Apple’s market cap also equates to over $US315 for every person in the world.

Apple has grown to its monolithic size because it has relatively high margins and has monopolistic pricing power with its app store. Typically, this level of dominance leads to antitrust restrictions, much like occurred with Microsoft in the 2000s. Based on recent developments in both the United States and Europe where its app store policies are being challenged, it also looks likely that Apple will have to change its business practices.

Next, we broaden our universe to the top 5 companies in the world with a free float greater than 15%: Apple, Microsoft, Alphabet, Amazon, and Facebook. In aggregate, these companies have a market capitalization of $US9.40T. All these companies are American and listed in the United States. Historically, this hasn’t always been the case. In early 2008, a Russian company even made it into the top 5 (Gazprom). And in early 2010, the largest company in the world was Chinese (PetroChina). In the following year, only two US companies made it into the top 5 (ExxonMobil and Apple).

Going back further, in the late 1980s, the top 4 companies by market capitalization were Japanese and only one American company (Exxon) made it into the top 5. Incredibly, the market cap of the top 5 US companies is now more than double the total market cap of the 2,000+ constituent Topix index ($US4.20T).

The following chart provide some additional historical context. It shows the total market capitalization of the top 5 companies relative to global GDP. From 2006 until 2018, the percentage varied between 2% and 4%. Last year this percentage spiked to almost 10%. With further increases in the market capitalization of these stocks, the percentage would have passed this threshold (the exact percentage is unknown given the lag in calculating global GDP).

Chart 1: Top 5 Market Cap relative to Global GDP

Source: The World Bank, Bloomberg

If we extend the universe, the sixth company on the list of largest companies by market capitalization is Tesla. It’s absurd for an automobile company with less than 1% market share to command such an extreme valuation.

Focusing on a broader selection of US stocks, the following chart shows the total market cap of the Wiltshire 5000 relative to US GDP.

Chart 2: US Market Cap relative to GDP

Source: (September 9, 2021)

This is a commonly used measure of stock market value, made popular by Warren Buffett's remark in a 2001 Fortune Magazine interview that "it is probably the best single measure of where valuations stand at any given moment". Based on this metric, US equities are deep into bubble territory.

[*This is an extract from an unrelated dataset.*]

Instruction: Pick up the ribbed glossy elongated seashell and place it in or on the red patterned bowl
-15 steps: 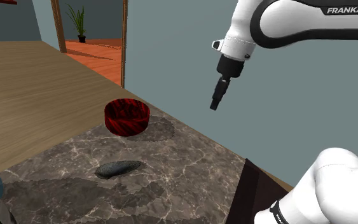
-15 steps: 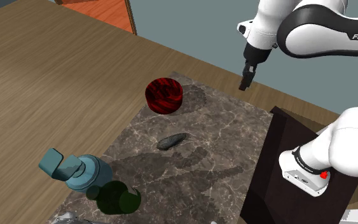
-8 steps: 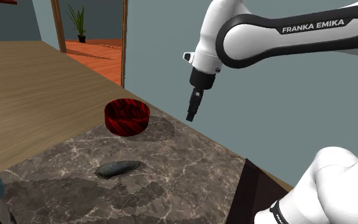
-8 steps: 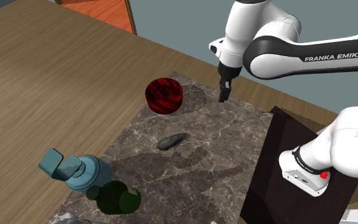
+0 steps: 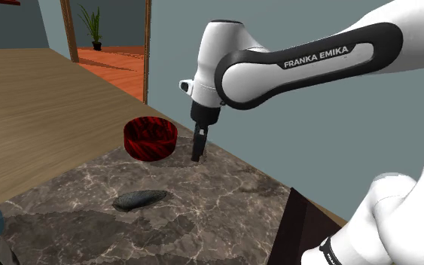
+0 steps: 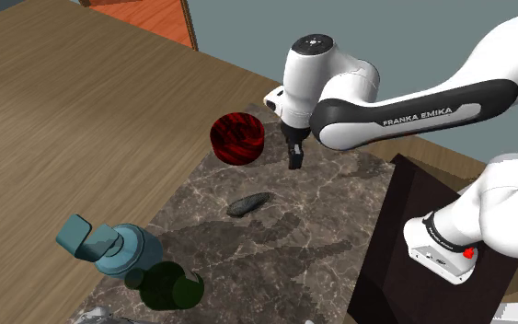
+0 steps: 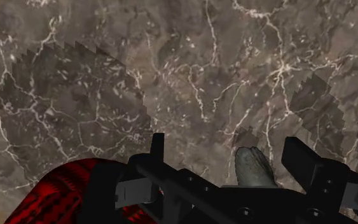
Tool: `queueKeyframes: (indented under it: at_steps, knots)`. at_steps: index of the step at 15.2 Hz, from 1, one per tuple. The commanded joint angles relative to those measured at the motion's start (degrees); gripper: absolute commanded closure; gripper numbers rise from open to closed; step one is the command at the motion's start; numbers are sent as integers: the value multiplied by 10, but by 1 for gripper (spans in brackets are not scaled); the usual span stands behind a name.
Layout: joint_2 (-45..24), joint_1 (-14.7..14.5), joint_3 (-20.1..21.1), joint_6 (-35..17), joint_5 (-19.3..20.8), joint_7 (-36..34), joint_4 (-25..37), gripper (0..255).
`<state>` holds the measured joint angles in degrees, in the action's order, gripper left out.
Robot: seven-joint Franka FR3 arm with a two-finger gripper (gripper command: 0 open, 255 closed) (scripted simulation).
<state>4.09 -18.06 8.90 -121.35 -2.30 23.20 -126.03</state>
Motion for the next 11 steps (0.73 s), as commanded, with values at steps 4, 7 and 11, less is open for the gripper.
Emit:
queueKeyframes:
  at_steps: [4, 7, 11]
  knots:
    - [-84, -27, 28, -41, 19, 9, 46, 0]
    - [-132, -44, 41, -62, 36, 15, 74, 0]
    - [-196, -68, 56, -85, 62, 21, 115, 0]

So how is this relevant? First, it demonstrates the risks posed by having too much market beta. A market neutral fund looks particularly attractive at the moment, especially given bond prices are also at all-time highs.

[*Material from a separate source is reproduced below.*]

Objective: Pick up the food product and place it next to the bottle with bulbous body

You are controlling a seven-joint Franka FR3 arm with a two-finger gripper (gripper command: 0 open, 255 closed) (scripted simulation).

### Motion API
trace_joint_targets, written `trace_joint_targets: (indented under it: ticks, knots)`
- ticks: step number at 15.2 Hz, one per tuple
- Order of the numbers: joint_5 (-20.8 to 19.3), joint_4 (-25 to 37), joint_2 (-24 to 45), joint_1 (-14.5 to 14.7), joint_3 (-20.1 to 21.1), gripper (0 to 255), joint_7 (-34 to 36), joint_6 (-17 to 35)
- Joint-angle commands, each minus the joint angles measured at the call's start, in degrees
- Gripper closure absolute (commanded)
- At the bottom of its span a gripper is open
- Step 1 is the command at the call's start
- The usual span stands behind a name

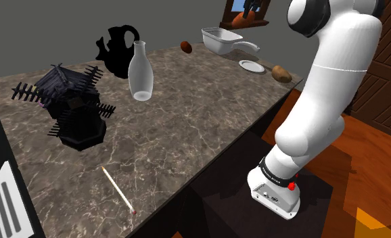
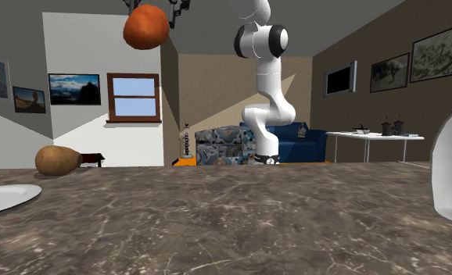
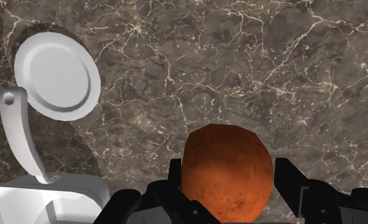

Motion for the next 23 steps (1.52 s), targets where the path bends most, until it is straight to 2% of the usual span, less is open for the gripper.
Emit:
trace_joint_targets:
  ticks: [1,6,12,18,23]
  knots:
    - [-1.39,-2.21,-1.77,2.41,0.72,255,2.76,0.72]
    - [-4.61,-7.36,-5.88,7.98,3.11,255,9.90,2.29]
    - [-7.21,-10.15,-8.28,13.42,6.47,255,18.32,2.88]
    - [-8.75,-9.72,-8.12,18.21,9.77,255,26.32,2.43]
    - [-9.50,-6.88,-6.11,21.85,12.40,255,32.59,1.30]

Second, it provides more context to support the Fund’s net country positioning. In our research note, A Deep Dive into Chinese Equities Exposure, we highlighted the extreme relative valuation differences between Chinese and US Equities. The statistics and charts in this research note also highlight how expensive US equities are in an historical context, as well as the extreme market capitalizations of the large cap companies which dominate the US market indices. These observations, combined with the challenges of getting short exposure via individual stock positions in the current market environment, underpin our view that it appropriate to get some short exposure via S&P 500 and Nasdaq futures contracts.